**THE TASK:** Report the count of lines in the records that contain "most", without any added text.

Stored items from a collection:
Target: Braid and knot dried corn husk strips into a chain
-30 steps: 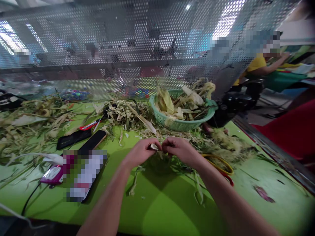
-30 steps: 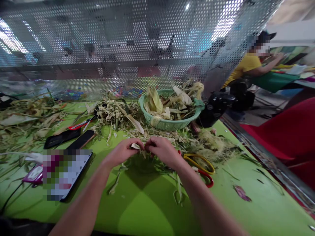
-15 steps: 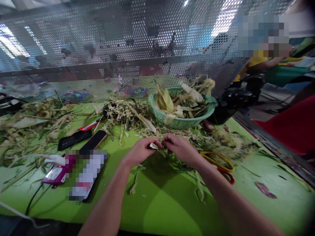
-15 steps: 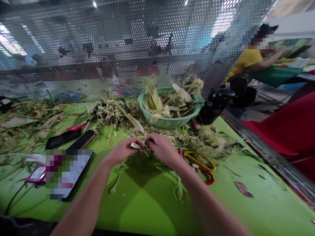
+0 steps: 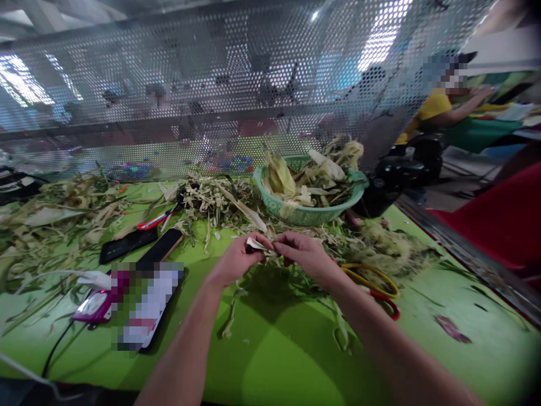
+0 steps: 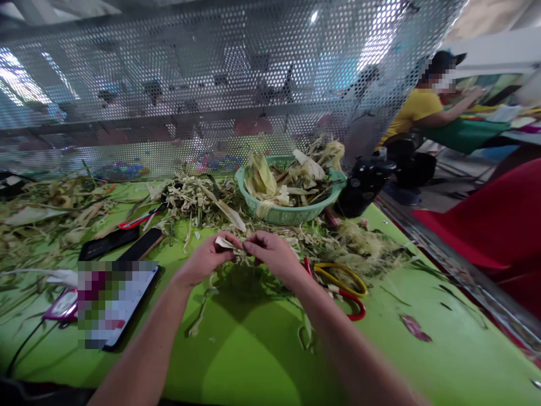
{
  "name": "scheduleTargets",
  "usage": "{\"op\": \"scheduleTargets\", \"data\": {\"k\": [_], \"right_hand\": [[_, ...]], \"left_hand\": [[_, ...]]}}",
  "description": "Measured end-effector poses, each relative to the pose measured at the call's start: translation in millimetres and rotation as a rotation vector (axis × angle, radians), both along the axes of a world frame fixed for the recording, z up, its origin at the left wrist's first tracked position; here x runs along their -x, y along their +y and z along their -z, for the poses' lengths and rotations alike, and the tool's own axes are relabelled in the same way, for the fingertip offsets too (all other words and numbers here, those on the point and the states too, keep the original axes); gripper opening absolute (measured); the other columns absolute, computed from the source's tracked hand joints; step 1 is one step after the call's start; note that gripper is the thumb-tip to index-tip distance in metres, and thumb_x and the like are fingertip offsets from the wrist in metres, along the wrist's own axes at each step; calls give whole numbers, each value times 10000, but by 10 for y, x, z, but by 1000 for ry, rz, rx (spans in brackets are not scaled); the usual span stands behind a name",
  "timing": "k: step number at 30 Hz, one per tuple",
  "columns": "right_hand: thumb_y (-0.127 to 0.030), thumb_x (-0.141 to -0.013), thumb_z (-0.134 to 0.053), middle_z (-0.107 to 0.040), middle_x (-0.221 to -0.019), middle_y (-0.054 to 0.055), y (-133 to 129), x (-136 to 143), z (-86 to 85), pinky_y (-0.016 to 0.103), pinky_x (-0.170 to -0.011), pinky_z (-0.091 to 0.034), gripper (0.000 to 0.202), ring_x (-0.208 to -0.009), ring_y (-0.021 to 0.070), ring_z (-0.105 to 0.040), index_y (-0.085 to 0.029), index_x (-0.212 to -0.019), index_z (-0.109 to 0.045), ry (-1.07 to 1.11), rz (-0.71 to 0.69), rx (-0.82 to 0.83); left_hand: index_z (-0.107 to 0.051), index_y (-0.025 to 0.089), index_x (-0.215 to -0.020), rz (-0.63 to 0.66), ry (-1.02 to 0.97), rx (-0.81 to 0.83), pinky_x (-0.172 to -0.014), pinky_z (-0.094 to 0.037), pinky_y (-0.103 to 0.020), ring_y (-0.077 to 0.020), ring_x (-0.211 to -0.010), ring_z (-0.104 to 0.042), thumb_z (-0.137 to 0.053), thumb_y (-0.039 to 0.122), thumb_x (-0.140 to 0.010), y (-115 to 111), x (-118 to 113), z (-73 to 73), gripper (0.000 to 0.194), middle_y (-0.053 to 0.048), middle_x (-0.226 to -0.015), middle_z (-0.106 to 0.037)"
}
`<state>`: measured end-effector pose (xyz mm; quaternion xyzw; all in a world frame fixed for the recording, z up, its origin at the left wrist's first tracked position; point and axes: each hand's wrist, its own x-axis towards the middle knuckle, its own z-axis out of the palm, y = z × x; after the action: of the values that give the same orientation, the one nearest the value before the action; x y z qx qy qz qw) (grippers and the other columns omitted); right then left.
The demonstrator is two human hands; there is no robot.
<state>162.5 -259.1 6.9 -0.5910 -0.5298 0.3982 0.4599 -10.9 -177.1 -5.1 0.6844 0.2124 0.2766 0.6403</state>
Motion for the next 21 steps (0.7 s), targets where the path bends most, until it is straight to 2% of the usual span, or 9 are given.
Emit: {"op": "scheduleTargets", "data": {"k": [5, 12, 21], "right_hand": [[-412, -786, -601, -518, -660, -22, 17, 2, 59, 239, -526, -384, 241, -570, 110, -477, -179, -741, -561, 21, 28, -22], [-312, -848, -495, -478, -613, -31, 35, 74, 117, 254, -571, -348, 194, -593, 126, -432, -199, -691, -485, -242, 134, -130], [-323, -855, -499, -457, -610, -36, 35, 69, 99, 254, -549, -340, 178, -572, 129, -420, -202, -726, -486, -174, 185, -175]], "left_hand": [[-617, 164, -912, 15, -5, 22, -701, -430, -228, -105, -723, -514, -653, 172, -747, -10, -18, 12, 169, 7, -789, -568], [-656, 149, -874, 37, 14, 69, -697, -413, -237, -117, -731, -522, -713, 244, -706, -58, -16, -9, 201, -22, -806, -602], [-632, 154, -915, 34, -4, 183, -651, -384, -211, -91, -678, -482, -740, 301, -697, -110, -4, -76, 285, 13, -729, -544]]}}
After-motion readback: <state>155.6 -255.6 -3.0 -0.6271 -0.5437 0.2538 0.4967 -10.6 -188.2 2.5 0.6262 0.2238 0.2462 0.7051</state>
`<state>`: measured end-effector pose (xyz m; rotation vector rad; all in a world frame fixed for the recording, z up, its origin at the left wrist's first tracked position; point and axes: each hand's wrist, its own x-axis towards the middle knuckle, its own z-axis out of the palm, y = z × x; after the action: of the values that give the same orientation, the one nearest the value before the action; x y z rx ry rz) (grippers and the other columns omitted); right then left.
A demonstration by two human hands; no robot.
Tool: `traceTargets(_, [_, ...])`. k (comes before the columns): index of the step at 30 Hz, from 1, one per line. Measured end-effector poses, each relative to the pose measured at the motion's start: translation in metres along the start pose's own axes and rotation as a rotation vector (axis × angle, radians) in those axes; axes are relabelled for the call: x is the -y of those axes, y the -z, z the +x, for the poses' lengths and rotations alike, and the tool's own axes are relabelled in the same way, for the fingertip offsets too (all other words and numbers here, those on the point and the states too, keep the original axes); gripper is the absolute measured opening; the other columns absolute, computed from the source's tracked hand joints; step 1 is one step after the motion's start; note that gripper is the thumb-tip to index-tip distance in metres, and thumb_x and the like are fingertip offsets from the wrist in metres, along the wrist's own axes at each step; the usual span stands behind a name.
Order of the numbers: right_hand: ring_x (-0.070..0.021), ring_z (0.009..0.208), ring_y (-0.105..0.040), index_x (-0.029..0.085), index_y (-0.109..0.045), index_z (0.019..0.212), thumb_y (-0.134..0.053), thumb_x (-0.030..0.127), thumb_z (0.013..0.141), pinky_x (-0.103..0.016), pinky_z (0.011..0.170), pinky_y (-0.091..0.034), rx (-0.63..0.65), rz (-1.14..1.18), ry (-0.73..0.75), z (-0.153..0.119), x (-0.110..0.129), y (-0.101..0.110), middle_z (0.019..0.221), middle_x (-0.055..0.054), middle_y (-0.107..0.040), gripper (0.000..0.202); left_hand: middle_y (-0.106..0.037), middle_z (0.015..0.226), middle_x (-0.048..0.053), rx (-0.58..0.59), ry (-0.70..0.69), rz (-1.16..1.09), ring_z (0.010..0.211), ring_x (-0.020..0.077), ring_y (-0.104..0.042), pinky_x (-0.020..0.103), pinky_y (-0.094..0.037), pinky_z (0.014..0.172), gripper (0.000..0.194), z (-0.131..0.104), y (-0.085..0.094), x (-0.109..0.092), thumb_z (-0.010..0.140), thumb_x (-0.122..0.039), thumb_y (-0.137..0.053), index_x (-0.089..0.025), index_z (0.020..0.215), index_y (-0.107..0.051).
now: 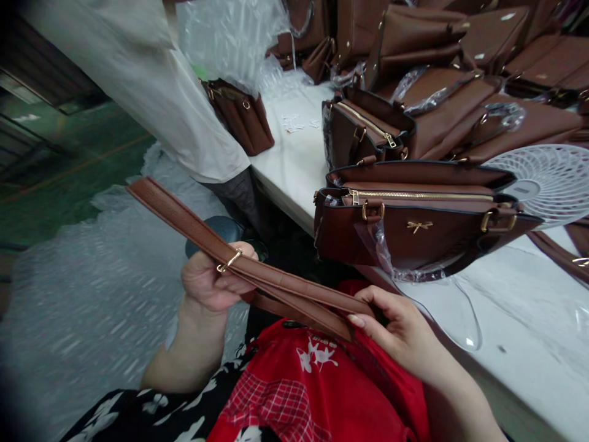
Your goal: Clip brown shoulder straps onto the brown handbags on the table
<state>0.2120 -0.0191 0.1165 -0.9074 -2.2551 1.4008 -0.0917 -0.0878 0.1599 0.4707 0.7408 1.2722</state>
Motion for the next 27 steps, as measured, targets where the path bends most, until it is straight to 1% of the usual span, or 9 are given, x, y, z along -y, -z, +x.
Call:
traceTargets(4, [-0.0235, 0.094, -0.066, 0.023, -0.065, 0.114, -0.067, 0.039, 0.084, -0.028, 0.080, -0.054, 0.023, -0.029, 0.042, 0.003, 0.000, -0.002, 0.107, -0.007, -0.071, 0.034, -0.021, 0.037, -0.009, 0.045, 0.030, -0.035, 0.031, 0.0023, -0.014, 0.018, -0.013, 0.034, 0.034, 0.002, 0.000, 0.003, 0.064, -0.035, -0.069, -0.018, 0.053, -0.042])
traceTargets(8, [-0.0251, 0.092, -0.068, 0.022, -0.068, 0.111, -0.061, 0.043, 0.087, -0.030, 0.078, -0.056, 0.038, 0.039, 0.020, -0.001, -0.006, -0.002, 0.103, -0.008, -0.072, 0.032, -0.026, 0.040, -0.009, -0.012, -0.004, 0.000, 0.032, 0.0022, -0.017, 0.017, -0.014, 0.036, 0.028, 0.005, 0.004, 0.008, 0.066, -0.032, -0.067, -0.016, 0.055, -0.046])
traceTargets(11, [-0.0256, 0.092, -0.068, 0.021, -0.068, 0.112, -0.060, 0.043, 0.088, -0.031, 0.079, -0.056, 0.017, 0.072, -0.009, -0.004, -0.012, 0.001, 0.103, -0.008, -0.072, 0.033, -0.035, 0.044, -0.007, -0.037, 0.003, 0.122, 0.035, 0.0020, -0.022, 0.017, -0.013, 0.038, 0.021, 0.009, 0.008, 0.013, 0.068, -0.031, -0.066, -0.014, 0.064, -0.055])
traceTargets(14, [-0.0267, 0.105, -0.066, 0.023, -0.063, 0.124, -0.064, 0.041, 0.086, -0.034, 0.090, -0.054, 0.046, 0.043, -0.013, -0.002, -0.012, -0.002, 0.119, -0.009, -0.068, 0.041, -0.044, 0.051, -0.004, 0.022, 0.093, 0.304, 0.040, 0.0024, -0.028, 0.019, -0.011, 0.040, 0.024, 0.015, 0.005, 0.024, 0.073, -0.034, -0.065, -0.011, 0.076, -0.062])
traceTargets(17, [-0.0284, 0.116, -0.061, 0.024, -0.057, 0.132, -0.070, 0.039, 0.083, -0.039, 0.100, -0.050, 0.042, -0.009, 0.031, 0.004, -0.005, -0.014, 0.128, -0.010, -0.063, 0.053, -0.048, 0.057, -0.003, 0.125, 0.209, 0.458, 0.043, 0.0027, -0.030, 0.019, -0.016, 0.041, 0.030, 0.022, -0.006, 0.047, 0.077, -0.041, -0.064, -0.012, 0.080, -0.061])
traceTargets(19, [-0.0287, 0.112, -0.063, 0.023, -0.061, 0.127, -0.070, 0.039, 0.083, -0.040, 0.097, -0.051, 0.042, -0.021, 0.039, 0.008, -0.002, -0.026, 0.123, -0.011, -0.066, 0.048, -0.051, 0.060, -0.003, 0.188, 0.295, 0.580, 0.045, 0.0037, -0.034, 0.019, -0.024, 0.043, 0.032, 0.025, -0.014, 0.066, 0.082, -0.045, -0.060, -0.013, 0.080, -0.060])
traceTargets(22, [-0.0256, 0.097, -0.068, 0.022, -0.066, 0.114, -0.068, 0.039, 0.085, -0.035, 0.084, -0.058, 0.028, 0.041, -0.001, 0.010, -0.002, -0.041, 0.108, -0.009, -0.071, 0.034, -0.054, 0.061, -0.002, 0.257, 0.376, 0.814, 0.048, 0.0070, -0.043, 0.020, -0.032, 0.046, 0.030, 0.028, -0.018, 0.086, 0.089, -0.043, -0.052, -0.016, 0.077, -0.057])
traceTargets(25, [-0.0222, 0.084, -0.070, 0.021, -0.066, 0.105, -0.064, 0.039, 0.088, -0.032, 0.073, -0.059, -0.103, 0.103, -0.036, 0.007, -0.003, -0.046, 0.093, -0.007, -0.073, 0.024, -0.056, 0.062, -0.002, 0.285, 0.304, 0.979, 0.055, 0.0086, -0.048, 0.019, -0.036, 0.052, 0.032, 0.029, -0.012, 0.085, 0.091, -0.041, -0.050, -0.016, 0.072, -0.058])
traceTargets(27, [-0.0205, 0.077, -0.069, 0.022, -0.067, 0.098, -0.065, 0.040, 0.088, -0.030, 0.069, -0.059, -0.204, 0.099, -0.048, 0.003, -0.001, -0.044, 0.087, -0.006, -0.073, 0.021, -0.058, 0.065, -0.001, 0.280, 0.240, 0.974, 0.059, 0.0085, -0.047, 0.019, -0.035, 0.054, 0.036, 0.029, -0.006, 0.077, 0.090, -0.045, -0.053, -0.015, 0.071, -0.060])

**ANSWER FOR THIS EXERCISE:** 2